Could you give back every entry below exactly, with the pictures dropped?

(Stored items)
################
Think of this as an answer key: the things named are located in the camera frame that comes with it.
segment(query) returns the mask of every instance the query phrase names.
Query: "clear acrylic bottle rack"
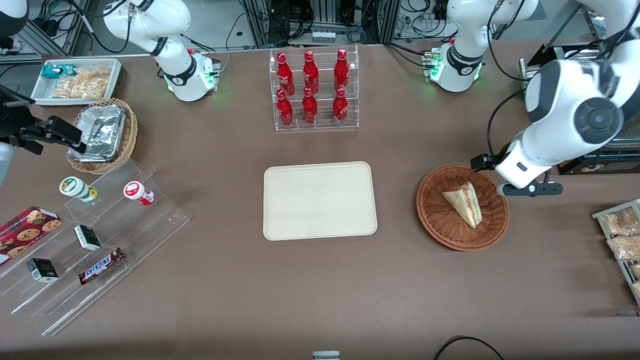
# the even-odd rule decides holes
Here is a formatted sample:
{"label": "clear acrylic bottle rack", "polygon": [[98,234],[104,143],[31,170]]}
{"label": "clear acrylic bottle rack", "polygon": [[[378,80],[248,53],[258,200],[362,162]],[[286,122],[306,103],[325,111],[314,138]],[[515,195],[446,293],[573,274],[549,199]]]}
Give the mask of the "clear acrylic bottle rack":
{"label": "clear acrylic bottle rack", "polygon": [[[122,189],[133,180],[153,191],[151,205],[124,197]],[[3,300],[13,314],[32,316],[43,336],[60,331],[189,221],[151,180],[151,173],[131,159],[92,186],[98,190],[94,201],[69,200],[57,211],[63,225],[0,267]],[[78,224],[93,228],[102,244],[99,250],[80,246],[74,232]],[[80,285],[78,274],[118,247],[125,258]],[[31,258],[50,259],[59,279],[49,284],[34,281],[26,265]]]}
{"label": "clear acrylic bottle rack", "polygon": [[[271,102],[273,103],[273,118],[277,131],[295,131],[295,130],[315,130],[315,129],[353,129],[360,124],[358,98],[360,92],[358,90],[358,48],[352,46],[331,46],[331,47],[313,47],[314,59],[318,65],[320,77],[320,91],[316,94],[318,103],[318,120],[315,125],[309,125],[305,122],[304,112],[302,108],[302,99],[304,98],[303,89],[305,81],[302,75],[302,68],[305,66],[305,51],[309,49],[286,48],[271,50],[269,56],[269,78],[271,80]],[[335,89],[333,87],[333,67],[338,58],[338,50],[345,49],[347,51],[347,62],[349,63],[349,85],[346,88],[345,98],[349,102],[347,108],[347,121],[343,126],[336,126],[333,123],[333,100],[335,98]],[[288,97],[293,107],[292,127],[282,126],[280,117],[278,116],[278,108],[276,103],[276,91],[280,88],[278,82],[278,62],[276,55],[284,53],[287,56],[287,63],[293,71],[293,83],[296,86],[296,93]]]}

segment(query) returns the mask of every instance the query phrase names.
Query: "sandwich wedge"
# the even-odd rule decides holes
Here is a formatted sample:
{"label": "sandwich wedge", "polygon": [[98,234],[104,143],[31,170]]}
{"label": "sandwich wedge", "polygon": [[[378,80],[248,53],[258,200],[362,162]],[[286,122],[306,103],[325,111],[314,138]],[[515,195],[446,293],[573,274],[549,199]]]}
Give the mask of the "sandwich wedge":
{"label": "sandwich wedge", "polygon": [[467,182],[462,186],[450,188],[442,193],[449,204],[460,214],[462,219],[474,229],[482,221],[482,212],[474,186]]}

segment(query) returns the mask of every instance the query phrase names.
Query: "pastry package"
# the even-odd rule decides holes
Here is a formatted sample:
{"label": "pastry package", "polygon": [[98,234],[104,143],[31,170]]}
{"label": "pastry package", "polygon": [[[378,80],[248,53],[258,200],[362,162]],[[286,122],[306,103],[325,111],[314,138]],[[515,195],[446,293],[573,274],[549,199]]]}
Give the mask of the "pastry package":
{"label": "pastry package", "polygon": [[76,67],[73,76],[62,75],[53,96],[66,99],[99,100],[104,97],[111,69],[105,67]]}
{"label": "pastry package", "polygon": [[640,264],[631,266],[631,274],[633,274],[636,279],[640,280]]}
{"label": "pastry package", "polygon": [[634,294],[640,298],[640,281],[636,281],[631,284],[631,290],[633,290]]}
{"label": "pastry package", "polygon": [[613,236],[640,234],[640,220],[633,208],[626,208],[602,217],[604,226]]}
{"label": "pastry package", "polygon": [[640,259],[640,236],[618,236],[610,241],[610,245],[619,260]]}
{"label": "pastry package", "polygon": [[449,204],[460,214],[462,219],[474,229],[482,221],[482,212],[478,204],[476,189],[467,181],[462,186],[450,188],[442,193]]}

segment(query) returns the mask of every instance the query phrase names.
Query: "wicker basket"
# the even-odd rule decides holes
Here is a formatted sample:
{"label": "wicker basket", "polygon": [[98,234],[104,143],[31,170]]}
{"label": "wicker basket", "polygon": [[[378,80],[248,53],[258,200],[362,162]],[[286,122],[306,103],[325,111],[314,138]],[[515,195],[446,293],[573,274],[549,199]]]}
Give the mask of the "wicker basket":
{"label": "wicker basket", "polygon": [[[470,181],[478,196],[482,222],[473,229],[442,196],[453,186]],[[488,175],[473,172],[465,165],[445,165],[422,179],[416,207],[422,225],[436,240],[461,251],[484,250],[504,235],[509,225],[507,200],[498,195],[498,184]]]}
{"label": "wicker basket", "polygon": [[[96,102],[95,104],[89,105],[90,107],[95,106],[108,106],[108,105],[119,105],[125,109],[127,112],[127,118],[125,119],[125,127],[122,131],[122,141],[120,142],[120,150],[119,155],[116,160],[111,163],[81,163],[80,161],[73,160],[67,155],[67,161],[73,166],[74,169],[82,172],[90,172],[94,175],[102,175],[105,172],[109,171],[109,169],[115,167],[117,164],[125,161],[126,159],[131,157],[131,153],[133,152],[133,148],[136,146],[136,136],[138,135],[138,120],[136,120],[136,114],[131,111],[129,105],[126,102],[120,99],[109,99],[106,101]],[[76,121],[74,121],[74,125],[78,124],[80,120],[80,114],[76,116]]]}

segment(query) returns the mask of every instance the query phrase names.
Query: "brown table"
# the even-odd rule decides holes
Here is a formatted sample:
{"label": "brown table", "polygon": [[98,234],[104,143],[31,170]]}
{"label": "brown table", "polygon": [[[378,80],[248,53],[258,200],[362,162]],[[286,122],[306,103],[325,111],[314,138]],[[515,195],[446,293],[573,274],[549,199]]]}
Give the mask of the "brown table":
{"label": "brown table", "polygon": [[[514,74],[539,44],[495,49]],[[193,219],[53,337],[3,310],[0,351],[9,353],[0,357],[310,359],[335,349],[345,360],[430,359],[460,334],[507,359],[640,356],[640,319],[614,317],[637,307],[590,217],[638,198],[640,177],[557,177],[562,196],[509,200],[511,223],[495,246],[449,250],[422,228],[417,186],[435,167],[485,152],[488,116],[518,85],[488,58],[470,90],[450,94],[382,46],[359,50],[361,126],[321,134],[273,129],[268,51],[234,53],[219,92],[194,103],[167,91],[152,58],[120,58],[118,96],[140,122],[133,157]],[[34,113],[72,120],[77,109]],[[526,125],[522,100],[511,101],[496,118],[494,143]],[[73,171],[64,153],[53,145],[39,157],[17,153],[0,188],[0,221],[32,204],[62,206],[65,176],[95,179]],[[378,231],[267,241],[264,171],[339,161],[371,165]],[[455,356],[492,358],[458,343],[441,359]]]}
################
* WRITTEN RESPONSE:
Think of this as an answer key: the things named are located in the camera frame that comes with it.
segment(query) returns the mask of every instance the query phrase names.
Query: "clear acrylic bottle rack"
# the even-odd rule decides holes
Here is a formatted sample:
{"label": "clear acrylic bottle rack", "polygon": [[98,234],[104,143],[31,170]]}
{"label": "clear acrylic bottle rack", "polygon": [[[378,80],[248,53],[258,200],[362,162]],[[286,122],[306,103],[325,111],[314,138]],[[515,195],[446,293],[573,274],[549,199]]]}
Give the mask of the "clear acrylic bottle rack":
{"label": "clear acrylic bottle rack", "polygon": [[[122,189],[133,180],[153,191],[151,205],[124,197]],[[3,300],[13,314],[32,316],[43,336],[60,331],[189,221],[151,180],[151,173],[131,159],[92,186],[98,190],[94,201],[69,200],[57,211],[63,225],[0,267]],[[78,224],[93,228],[102,244],[99,250],[80,246],[74,232]],[[80,285],[78,274],[118,247],[125,258]],[[31,258],[50,259],[59,279],[49,284],[34,281],[26,265]]]}
{"label": "clear acrylic bottle rack", "polygon": [[[271,102],[273,103],[273,118],[277,131],[295,131],[295,130],[315,130],[315,129],[353,129],[360,124],[358,98],[360,92],[358,90],[358,48],[352,46],[331,46],[331,47],[313,47],[314,59],[318,65],[320,77],[320,91],[316,94],[318,103],[318,120],[315,125],[309,125],[305,122],[304,112],[302,108],[302,99],[304,98],[303,89],[305,81],[302,75],[302,68],[305,66],[305,51],[309,49],[286,48],[271,50],[269,56],[269,78],[271,80]],[[335,89],[333,87],[333,67],[338,58],[338,50],[345,49],[347,51],[347,62],[349,63],[349,85],[346,88],[345,98],[349,102],[347,108],[347,121],[343,126],[336,126],[333,123],[333,100],[335,98]],[[288,97],[293,107],[292,127],[282,126],[280,117],[278,116],[278,108],[276,103],[276,91],[280,88],[278,82],[278,62],[276,55],[284,53],[287,56],[287,63],[293,71],[293,83],[296,86],[296,93]]]}

segment(query) returns the mask of every instance the query phrase names.
Query: "sandwich wedge"
# the even-odd rule decides holes
Here is a formatted sample:
{"label": "sandwich wedge", "polygon": [[98,234],[104,143],[31,170]]}
{"label": "sandwich wedge", "polygon": [[[378,80],[248,53],[258,200],[362,162]],[[286,122],[306,103],[325,111],[314,138]],[[515,195],[446,293],[573,274],[549,199]]]}
Give the mask of the "sandwich wedge":
{"label": "sandwich wedge", "polygon": [[467,182],[462,186],[450,188],[442,193],[449,204],[460,214],[462,219],[474,229],[482,221],[482,212],[474,186]]}

segment(query) returns the mask of every instance the query phrase names.
Query: "pastry package"
# the even-odd rule decides holes
Here is a formatted sample:
{"label": "pastry package", "polygon": [[98,234],[104,143],[31,170]]}
{"label": "pastry package", "polygon": [[[378,80],[248,53],[258,200],[362,162]],[[286,122],[306,103],[325,111],[314,138]],[[515,195],[446,293],[573,274],[549,199]]]}
Give the mask of the "pastry package":
{"label": "pastry package", "polygon": [[76,67],[73,76],[62,75],[53,96],[66,99],[99,100],[104,97],[111,69],[105,67]]}
{"label": "pastry package", "polygon": [[640,264],[631,266],[631,274],[633,274],[636,279],[640,280]]}
{"label": "pastry package", "polygon": [[634,294],[640,298],[640,281],[636,281],[631,284],[631,290],[633,290]]}
{"label": "pastry package", "polygon": [[613,236],[640,234],[640,220],[633,208],[626,208],[602,217],[604,226]]}
{"label": "pastry package", "polygon": [[640,259],[640,236],[618,236],[610,241],[610,245],[619,260]]}
{"label": "pastry package", "polygon": [[449,204],[460,214],[462,219],[474,229],[482,221],[482,212],[478,204],[476,189],[467,181],[462,186],[450,188],[442,193]]}

segment(query) returns the mask of every instance the query phrase names.
Query: "wicker basket"
# the even-odd rule decides holes
Here is a formatted sample:
{"label": "wicker basket", "polygon": [[98,234],[104,143],[31,170]]}
{"label": "wicker basket", "polygon": [[[378,80],[248,53],[258,200],[362,162]],[[286,122],[306,103],[325,111],[314,138]],[[515,195],[446,293],[573,274],[549,199]]]}
Give the mask of the "wicker basket":
{"label": "wicker basket", "polygon": [[[470,181],[478,196],[482,222],[473,229],[442,196],[453,186]],[[488,175],[473,172],[465,165],[445,165],[422,179],[416,207],[422,225],[436,240],[461,251],[484,250],[504,235],[509,225],[507,200],[498,195],[498,184]]]}
{"label": "wicker basket", "polygon": [[[96,102],[95,104],[89,105],[90,107],[95,106],[108,106],[108,105],[119,105],[125,109],[127,112],[127,118],[125,119],[125,127],[122,131],[122,141],[120,142],[120,150],[119,155],[116,160],[111,163],[81,163],[80,161],[73,160],[67,155],[67,161],[73,166],[74,169],[82,172],[90,172],[94,175],[102,175],[105,172],[109,171],[109,169],[115,167],[117,164],[125,161],[126,159],[131,157],[131,153],[133,152],[133,148],[136,146],[136,136],[138,135],[138,120],[136,120],[136,114],[131,111],[129,105],[126,102],[120,99],[109,99],[106,101]],[[76,121],[74,121],[74,125],[78,124],[80,120],[80,114],[76,116]]]}

segment(query) returns the mask of every instance the query phrase names.
Query: "brown table"
# the even-odd rule decides holes
Here is a formatted sample:
{"label": "brown table", "polygon": [[98,234],[104,143],[31,170]]}
{"label": "brown table", "polygon": [[[378,80],[248,53],[258,200],[362,162]],[[286,122],[306,103],[325,111],[314,138]],[[515,195],[446,293],[573,274],[549,199]]]}
Give the mask of the "brown table":
{"label": "brown table", "polygon": [[[514,74],[539,44],[495,49]],[[193,219],[53,337],[3,310],[0,351],[9,353],[0,357],[310,359],[335,349],[345,360],[430,359],[460,334],[507,359],[640,356],[640,319],[614,317],[637,307],[590,217],[638,198],[640,177],[557,177],[562,196],[509,200],[511,223],[495,246],[449,250],[422,228],[417,186],[435,167],[485,152],[488,116],[518,85],[488,58],[470,90],[450,94],[382,46],[359,50],[361,126],[321,134],[273,129],[268,51],[234,53],[219,92],[194,103],[167,91],[152,58],[120,58],[118,96],[140,122],[133,157]],[[34,113],[72,120],[77,109]],[[526,125],[522,100],[511,101],[496,118],[494,143]],[[73,171],[64,153],[53,145],[39,157],[17,153],[0,188],[0,221],[32,204],[62,206],[65,176],[95,179]],[[378,231],[267,241],[264,171],[339,161],[371,165]],[[455,356],[492,358],[458,343],[441,359]]]}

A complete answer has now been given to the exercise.